Cloud data warehouses

To understand why cloud analytics warehouses were such a step function improvement, let’s examine what it was like before:

OLTP databases #

If you were setting up an analytics database in the year 2005, it was probably a regular old SQL database (MySQL, SQL Server, PostgreSQL, etc.).

These databases are transactional databases built to store and retrieve application data.

What they do well #

Quickly CRUD (create / read / update / delete) individual rows of data.

Not so much #

Perform aggregate queries or window functions on large datasets. As an analytics database, they’re sloooooow.

This is because transactional databases are row-based, meaning they operate on each row in its entirety as an object.

This is what makes them so performant at updating individual rows — but for analytics, where we may want to query but a few columns at a time out of a row, this results in a lot of wasted compute.

Scaling literally #

To make matters worse, this database was probably stored on-premise, either in a closet in your company’s offices, or at your company’s data center.

If you needed more storage or compute power, your IT team had to literally upgrade your hardware.

Storage and compute were expensive.

These were indeed dark times for analytics teams — a huge premium was placed on transforming data before it made it to your database, to avoid paying for unneeded storage and bogging down queries.

Enter Cloud Data Warehouses #

AWS Redshift launched in late 2012, and was the first MPP (multi-parallel-processing) cloud data warehouse that I know of.

Since Redshift launched, many others have launched competing platforms (BigQuery, Databricks, Snowflake et al), each with their own strengths.

Flipping the script, from rows to columns #

Rather than querying data row-by-row, MPP warehouses are generally columnar, meaning they store + query individual columns separately.
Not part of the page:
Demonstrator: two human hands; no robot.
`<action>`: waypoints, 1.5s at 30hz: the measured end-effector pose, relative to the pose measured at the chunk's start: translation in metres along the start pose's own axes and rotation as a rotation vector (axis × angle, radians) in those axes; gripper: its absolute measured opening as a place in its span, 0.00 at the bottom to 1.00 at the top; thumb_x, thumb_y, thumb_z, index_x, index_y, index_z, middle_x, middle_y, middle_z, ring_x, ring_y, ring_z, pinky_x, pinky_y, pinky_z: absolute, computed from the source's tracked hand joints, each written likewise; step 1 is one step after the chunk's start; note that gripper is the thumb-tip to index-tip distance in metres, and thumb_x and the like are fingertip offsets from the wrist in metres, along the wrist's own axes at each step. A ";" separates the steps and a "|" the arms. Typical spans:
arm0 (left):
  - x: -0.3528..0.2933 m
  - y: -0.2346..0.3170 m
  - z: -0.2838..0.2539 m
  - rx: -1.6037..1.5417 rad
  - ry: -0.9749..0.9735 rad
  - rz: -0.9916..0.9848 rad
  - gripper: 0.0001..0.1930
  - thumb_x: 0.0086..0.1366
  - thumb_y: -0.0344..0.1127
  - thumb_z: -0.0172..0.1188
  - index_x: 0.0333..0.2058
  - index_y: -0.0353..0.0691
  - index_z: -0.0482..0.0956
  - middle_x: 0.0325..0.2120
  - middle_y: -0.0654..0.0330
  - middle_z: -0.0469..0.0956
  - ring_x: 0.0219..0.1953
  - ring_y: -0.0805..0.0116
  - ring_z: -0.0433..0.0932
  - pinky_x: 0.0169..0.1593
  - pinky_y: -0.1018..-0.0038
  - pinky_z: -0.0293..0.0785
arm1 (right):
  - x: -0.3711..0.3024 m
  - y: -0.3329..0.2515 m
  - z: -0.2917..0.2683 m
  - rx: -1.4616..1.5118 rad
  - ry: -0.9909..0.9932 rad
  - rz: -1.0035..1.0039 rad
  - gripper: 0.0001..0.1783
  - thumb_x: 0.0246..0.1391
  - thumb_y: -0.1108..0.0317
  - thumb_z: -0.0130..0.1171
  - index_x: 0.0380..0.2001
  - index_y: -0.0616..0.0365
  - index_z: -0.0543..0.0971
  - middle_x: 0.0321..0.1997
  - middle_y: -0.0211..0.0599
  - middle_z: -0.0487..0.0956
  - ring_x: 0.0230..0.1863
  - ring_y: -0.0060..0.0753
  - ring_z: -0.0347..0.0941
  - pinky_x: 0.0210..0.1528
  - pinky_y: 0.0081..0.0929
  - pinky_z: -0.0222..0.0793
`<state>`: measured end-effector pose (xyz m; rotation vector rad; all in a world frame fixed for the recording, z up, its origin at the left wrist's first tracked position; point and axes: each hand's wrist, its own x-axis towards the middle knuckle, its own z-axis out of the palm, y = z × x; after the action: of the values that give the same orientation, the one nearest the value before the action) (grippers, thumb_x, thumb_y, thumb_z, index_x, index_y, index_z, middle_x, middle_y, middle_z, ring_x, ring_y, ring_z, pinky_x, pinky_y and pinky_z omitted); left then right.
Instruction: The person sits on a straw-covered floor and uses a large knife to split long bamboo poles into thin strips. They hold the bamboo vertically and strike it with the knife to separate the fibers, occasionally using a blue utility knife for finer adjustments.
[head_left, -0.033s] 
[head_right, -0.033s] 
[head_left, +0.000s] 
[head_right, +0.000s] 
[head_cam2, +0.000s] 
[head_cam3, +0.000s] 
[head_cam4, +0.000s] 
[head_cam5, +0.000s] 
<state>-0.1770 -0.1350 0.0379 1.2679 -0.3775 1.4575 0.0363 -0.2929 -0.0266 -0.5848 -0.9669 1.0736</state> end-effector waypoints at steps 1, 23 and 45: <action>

This makes querying large (aka tall) datasets quite performant, as there’s zero waste in terms of querying extraneous columns.

Scaling in code #

These warehouses are also run on AWS, Google, Microsoft, or other cloud providers’ data centers - this means that your compute + storage can be scaled up easily with code + configuration, rather than with physically having to plug in new boxes.

These warehouses are essentially supercomputers with which we could run SQL queries.

What this unlocked #

Most importantly, massive + scalable storage became affordable to almost any business. This meant that teams could, for the first time, store raw data without (too much) concern for storage costs.

As you’ll see in the transformations section, this opened up a whole new data transformation lifestyle for analytics teams.